BEGIN RECORDS SUPPLIED

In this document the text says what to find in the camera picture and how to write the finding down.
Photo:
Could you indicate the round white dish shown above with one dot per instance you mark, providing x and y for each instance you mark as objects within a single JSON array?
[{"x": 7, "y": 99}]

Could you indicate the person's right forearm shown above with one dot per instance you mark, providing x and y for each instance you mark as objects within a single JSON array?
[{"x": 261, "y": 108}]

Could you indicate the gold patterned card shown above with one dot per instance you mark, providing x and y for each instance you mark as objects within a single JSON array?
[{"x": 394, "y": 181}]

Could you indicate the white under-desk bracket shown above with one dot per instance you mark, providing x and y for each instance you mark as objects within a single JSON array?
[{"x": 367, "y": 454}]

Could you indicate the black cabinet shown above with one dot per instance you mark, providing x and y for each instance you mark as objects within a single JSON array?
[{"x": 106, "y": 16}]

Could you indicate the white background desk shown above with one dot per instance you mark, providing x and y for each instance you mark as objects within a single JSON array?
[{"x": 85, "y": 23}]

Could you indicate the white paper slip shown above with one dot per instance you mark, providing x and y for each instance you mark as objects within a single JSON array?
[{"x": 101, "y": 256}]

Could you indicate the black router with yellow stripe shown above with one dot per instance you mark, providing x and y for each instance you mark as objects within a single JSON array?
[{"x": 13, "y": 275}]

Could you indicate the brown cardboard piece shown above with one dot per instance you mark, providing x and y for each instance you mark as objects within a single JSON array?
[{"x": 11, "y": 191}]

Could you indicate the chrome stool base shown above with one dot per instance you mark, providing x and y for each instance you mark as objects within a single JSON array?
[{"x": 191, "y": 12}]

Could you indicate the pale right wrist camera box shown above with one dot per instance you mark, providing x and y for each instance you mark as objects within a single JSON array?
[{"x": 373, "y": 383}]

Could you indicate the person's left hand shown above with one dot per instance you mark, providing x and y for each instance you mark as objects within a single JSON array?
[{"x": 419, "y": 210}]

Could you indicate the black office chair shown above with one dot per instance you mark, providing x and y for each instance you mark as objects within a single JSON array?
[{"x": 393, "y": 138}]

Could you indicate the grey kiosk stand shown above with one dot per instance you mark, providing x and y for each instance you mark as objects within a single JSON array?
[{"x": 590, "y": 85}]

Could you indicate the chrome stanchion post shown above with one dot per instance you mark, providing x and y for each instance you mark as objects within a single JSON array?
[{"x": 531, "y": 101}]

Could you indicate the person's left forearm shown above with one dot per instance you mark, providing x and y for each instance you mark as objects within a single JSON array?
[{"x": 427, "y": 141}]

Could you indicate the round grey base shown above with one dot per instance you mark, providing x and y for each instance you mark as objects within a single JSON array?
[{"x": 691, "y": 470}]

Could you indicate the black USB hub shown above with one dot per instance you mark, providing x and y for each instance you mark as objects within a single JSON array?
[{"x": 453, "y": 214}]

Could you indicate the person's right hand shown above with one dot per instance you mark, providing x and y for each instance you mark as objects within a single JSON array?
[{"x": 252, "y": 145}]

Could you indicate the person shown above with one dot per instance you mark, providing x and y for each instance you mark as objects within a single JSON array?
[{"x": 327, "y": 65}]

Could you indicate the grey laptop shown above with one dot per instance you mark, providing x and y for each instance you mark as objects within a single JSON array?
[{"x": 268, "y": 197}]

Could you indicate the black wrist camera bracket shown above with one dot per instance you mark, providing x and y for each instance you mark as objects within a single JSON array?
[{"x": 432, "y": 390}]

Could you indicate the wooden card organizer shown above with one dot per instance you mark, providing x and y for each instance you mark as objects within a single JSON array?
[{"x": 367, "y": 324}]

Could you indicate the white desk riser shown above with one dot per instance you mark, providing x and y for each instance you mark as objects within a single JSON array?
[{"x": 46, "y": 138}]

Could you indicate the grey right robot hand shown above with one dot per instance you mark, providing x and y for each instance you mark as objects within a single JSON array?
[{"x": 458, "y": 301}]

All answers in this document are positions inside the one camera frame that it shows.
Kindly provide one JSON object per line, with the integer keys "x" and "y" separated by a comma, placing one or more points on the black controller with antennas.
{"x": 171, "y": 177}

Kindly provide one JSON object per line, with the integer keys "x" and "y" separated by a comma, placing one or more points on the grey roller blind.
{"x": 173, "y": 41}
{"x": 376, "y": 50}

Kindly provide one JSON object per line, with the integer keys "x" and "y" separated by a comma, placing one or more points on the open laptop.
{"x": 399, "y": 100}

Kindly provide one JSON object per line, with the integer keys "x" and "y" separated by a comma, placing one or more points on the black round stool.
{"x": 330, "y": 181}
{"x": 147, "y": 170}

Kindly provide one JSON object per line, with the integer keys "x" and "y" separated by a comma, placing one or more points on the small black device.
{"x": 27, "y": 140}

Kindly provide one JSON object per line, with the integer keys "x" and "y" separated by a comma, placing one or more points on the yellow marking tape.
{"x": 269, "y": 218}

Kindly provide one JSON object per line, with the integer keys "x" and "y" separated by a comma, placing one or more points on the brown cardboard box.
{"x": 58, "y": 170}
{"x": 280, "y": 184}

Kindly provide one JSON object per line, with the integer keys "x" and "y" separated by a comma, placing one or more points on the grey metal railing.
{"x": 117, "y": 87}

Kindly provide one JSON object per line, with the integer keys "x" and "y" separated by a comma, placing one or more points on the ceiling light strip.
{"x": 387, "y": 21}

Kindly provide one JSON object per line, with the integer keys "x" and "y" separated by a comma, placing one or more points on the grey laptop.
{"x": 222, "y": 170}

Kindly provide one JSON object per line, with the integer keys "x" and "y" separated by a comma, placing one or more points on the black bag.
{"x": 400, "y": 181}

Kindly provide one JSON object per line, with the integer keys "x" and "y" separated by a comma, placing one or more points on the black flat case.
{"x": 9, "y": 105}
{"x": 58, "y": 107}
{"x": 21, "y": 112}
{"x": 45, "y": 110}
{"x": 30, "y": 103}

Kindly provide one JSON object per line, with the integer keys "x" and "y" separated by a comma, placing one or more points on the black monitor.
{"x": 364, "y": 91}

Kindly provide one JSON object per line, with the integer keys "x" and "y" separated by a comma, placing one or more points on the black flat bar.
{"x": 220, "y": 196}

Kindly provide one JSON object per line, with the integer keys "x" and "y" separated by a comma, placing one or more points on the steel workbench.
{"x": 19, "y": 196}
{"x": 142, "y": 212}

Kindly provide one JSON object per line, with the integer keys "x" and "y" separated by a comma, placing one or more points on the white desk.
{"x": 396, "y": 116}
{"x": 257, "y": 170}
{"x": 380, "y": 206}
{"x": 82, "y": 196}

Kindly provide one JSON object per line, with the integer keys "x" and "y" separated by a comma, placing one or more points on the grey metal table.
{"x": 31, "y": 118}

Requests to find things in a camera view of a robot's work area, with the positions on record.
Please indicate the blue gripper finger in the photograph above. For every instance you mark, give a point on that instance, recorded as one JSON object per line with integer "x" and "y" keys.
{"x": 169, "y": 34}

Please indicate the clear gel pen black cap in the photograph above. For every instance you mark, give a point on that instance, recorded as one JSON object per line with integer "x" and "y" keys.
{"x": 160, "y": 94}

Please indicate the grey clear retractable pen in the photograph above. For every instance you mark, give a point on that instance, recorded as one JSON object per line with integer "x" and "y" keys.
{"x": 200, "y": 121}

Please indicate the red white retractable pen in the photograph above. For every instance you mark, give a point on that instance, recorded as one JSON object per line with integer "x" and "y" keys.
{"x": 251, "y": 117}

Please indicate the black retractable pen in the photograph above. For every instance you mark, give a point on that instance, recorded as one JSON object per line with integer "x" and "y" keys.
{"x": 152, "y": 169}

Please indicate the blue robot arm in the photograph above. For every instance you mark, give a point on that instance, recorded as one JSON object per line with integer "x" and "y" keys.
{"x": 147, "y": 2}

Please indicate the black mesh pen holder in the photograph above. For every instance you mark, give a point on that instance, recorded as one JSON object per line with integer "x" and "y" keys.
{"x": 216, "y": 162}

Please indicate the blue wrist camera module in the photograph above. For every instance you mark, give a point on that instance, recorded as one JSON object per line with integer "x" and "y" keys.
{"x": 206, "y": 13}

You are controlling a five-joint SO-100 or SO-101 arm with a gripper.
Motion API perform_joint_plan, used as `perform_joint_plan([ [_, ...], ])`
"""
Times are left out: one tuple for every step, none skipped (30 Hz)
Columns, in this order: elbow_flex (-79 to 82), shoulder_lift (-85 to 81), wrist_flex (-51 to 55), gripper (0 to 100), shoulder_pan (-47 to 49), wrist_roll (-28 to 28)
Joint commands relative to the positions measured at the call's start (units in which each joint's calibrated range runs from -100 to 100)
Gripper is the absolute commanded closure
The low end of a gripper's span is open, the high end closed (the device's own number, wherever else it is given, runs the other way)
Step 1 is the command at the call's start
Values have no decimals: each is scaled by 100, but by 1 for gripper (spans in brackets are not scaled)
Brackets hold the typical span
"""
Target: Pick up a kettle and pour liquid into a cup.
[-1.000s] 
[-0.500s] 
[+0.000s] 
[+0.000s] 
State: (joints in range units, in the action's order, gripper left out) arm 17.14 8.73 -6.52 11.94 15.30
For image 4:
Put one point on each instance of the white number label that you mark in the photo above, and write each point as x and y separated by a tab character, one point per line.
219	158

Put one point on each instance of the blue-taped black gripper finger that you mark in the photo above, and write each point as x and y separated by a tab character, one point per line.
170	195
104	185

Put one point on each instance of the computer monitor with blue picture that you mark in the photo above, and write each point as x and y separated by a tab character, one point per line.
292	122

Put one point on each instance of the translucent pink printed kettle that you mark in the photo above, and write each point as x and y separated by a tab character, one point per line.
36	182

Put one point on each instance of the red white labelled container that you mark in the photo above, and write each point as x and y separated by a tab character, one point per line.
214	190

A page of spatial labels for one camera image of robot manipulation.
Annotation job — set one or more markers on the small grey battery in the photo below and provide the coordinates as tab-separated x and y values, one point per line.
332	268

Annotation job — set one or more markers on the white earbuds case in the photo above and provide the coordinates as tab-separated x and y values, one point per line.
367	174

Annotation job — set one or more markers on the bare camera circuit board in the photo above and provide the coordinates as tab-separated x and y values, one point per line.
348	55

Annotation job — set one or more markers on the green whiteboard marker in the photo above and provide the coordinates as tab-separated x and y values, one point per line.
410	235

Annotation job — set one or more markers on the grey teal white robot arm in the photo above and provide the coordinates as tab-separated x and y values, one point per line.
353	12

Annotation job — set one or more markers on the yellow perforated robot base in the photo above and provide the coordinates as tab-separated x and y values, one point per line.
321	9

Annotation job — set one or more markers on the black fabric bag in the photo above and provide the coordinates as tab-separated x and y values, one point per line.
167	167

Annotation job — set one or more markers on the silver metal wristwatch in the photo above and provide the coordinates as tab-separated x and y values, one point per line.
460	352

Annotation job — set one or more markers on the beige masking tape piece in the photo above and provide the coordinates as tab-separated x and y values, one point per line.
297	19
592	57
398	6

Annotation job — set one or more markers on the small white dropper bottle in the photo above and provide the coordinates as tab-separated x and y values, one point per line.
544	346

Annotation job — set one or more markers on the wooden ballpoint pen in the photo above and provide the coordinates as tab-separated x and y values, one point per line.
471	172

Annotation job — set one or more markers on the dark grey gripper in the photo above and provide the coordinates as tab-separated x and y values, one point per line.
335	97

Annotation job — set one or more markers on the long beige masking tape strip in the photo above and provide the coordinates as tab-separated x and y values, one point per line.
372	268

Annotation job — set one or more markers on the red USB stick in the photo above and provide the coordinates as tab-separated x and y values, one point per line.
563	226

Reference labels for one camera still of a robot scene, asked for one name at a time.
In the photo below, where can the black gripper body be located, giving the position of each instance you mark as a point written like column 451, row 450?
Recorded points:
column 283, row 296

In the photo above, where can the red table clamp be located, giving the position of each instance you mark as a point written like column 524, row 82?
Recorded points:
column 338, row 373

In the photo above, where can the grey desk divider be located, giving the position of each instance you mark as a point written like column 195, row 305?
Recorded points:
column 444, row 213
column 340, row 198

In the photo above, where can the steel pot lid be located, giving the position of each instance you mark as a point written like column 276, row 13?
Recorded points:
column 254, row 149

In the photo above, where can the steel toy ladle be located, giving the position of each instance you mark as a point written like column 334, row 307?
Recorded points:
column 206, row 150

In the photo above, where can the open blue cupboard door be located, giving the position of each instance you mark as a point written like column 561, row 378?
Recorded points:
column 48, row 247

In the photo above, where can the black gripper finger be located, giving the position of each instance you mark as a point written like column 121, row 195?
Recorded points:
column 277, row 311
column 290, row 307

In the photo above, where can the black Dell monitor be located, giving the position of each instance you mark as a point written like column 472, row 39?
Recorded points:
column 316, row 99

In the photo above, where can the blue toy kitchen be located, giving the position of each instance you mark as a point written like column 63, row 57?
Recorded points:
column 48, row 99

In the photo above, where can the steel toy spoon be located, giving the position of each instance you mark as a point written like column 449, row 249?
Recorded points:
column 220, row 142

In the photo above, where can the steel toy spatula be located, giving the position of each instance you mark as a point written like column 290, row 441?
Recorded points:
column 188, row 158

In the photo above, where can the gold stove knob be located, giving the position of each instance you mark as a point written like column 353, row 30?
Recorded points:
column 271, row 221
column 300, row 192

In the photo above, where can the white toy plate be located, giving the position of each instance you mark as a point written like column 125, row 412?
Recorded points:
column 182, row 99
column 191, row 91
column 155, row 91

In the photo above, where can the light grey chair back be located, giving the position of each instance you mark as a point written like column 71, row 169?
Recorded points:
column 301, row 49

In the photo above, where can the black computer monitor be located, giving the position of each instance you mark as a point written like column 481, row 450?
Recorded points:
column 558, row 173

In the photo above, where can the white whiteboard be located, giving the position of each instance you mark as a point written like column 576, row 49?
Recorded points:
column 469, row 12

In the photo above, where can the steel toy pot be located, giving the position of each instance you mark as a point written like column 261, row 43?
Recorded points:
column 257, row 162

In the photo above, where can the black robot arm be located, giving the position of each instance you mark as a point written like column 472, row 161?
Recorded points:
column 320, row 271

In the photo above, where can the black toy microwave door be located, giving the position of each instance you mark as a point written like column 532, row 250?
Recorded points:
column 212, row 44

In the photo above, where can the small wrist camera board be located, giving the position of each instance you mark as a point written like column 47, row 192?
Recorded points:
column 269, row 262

END RECORDS SUPPLIED

Scan the records above and report every line with the string "range".

Joint commands relative to the positions measured at the call's start (units in which each joint's calibrated range runs from -100 to 100)
State: (joints in range units, in the action's order, gripper left out) arm 17.14 8.73 -6.52 11.94 15.30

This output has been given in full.